Velocity Reviews > Extracting subsequences composed of the same character

# Extracting subsequences composed of the same character

candide
Guest
Posts: n/a

 04-01-2011
Suppose you have a string, for instance

"pyyythhooonnn ---> ++++"

and you search for the subquences composed of the same character, here
you get :

'yyy', 'hh', 'ooo', 'nnn', '---', '++++'

It's not difficult to write a Python code that solves the problem, for
instance :

def f(text):
ch=text
r=[]
if not text:
return r
else:
x=ch[0]
i=0
for c in ch:
if c!=x:
if i>1:
r+=[x*i]
x=c
i=1
else:
i+=1
return r+(i>1)*[i*x]

print f("pyyythhooonnn ---> ++++")

I should confess that this code is rather cumbersome so I was looking
for an alternative. I imagine that a regular expressions approach could
provide a better method. Does a such code exist ? Note that the string
is not restricted to the ascii charset.

MRAB
Guest
Posts: n/a

 04-01-2011
On 01/04/2011 01:43, candide wrote:
> Suppose you have a string, for instance
>
> "pyyythhooonnn ---> ++++"
>
> and you search for the subquences composed of the same character, here
> you get :
>
> 'yyy', 'hh', 'ooo', 'nnn', '---', '++++'
>
> It's not difficult to write a Python code that solves the problem, for
> instance :
>

[snip]
>
> I should confess that this code is rather cumbersome so I was looking
> for an alternative. I imagine that a regular expressions approach could
> provide a better method. Does a such code exist ? Note that the string
> is not restricted to the ascii charset.

>>> import re
>>> re.findall(r"((.)\2+)", s)

[('yyy', 'y'), ('hh', 'h'), ('ooo', 'o'), ('nnn', 'n'), ('---', '-'),
('++++', '+')]
>>> [m[0] for m in re.findall(r"((.)\2+)", s)]

['yyy', 'hh', 'ooo', 'nnn', '---', '++++']

Roy Smith
Guest
Posts: n/a

 04-01-2011
In article <4d952008\$0\$3943\$(E-Mail Removed)>,
candide <(E-Mail Removed)> wrote:

> Suppose you have a string, for instance
>
> "pyyythhooonnn ---> ++++"
>
> and you search for the subquences composed of the same character, here
> you get :
>
> 'yyy', 'hh', 'ooo', 'nnn', '---', '++++'

I got the following.

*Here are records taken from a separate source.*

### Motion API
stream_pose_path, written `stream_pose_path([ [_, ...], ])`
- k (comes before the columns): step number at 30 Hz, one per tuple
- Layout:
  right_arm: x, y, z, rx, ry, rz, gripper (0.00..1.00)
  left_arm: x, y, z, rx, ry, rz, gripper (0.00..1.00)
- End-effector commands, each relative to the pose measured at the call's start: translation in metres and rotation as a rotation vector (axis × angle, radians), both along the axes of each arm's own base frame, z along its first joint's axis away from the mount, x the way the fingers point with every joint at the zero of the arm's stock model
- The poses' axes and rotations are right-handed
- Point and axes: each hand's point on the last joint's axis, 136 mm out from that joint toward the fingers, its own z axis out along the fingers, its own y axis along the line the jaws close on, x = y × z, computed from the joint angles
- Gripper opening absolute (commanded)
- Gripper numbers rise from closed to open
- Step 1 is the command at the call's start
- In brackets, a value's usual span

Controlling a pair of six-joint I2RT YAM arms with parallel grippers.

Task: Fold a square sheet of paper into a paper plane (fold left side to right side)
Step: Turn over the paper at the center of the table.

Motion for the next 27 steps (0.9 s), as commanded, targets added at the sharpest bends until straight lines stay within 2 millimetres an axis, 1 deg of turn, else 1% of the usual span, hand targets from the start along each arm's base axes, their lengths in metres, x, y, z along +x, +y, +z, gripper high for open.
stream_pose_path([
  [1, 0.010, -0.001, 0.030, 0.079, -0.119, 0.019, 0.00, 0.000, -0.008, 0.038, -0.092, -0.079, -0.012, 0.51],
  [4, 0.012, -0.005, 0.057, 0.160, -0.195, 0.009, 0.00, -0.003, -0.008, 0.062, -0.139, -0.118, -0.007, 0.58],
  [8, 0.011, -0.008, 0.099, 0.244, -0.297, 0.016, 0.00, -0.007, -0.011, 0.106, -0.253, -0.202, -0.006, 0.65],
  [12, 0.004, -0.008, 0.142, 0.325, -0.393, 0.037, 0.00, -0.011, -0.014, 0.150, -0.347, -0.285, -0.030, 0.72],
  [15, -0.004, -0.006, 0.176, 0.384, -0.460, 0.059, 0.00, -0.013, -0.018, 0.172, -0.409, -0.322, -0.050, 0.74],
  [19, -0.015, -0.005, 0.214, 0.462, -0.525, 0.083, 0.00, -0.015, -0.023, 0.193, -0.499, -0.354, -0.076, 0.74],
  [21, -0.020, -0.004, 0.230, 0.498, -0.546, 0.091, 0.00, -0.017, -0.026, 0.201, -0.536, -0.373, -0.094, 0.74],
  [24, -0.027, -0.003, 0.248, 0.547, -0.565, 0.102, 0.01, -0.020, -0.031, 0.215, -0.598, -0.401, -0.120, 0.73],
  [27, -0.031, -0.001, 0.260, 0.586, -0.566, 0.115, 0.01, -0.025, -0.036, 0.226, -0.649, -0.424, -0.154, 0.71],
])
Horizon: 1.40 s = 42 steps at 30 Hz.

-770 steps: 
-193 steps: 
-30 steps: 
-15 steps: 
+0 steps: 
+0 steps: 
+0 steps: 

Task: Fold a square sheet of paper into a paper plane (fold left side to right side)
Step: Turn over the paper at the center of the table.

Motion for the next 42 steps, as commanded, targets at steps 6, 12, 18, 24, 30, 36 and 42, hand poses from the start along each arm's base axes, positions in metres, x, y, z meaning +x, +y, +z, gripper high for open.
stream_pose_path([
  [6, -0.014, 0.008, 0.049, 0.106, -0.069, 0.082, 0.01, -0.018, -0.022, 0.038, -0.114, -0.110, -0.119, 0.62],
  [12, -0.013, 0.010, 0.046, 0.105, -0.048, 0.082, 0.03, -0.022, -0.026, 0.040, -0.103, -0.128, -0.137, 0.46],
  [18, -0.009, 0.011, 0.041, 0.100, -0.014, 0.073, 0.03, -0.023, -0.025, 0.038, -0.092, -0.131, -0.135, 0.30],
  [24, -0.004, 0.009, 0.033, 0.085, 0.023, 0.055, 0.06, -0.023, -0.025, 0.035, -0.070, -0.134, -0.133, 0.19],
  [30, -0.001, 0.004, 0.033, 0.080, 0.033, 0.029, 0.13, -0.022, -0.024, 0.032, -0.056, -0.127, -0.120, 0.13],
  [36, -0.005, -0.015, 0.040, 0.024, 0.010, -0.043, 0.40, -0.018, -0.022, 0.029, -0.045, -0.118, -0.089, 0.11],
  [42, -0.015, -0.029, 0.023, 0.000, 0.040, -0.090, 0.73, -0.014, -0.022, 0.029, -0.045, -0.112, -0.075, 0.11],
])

It's O(n) (with the minor exception that the string
addition isn't, but that's trivial to fix, and in practice, the bunches
are short enough it hardly matters).

#!/usr/bin/env python

s = "pyyythhooonnn ---> ++++"
answer = ['yyy', 'hh', 'ooo', 'nnn', '---', '++++']

last = None
bunches = []
bunch = ''
for c in s:
if c == last:
bunch += c
else:
if bunch:
bunches.append(bunch)
bunch = c
last = c
bunches.append(bunch)

multiples = [bunch for bunch in bunches if len(bunch) > 1]
print multiples

[eagerly awaiting a PEP for collections.bunch and
collections.frozenbunch]

Tim Chase
Guest
Posts: n/a

 04-01-2011
On 03/31/2011 07:43 PM, candide wrote:
> Suppose you have a string, for instance
>
> "pyyythhooonnn ---> ++++"
>
> and you search for the subquences composed of the same character, here
> you get :
>
> 'yyy', 'hh', 'ooo', 'nnn', '---', '++++'

>>> import re
>>> s = "pyyythhooonnn ---> ++++"
>>> [m.group(0) for m in re.finditer(r"(.)\1+", s)]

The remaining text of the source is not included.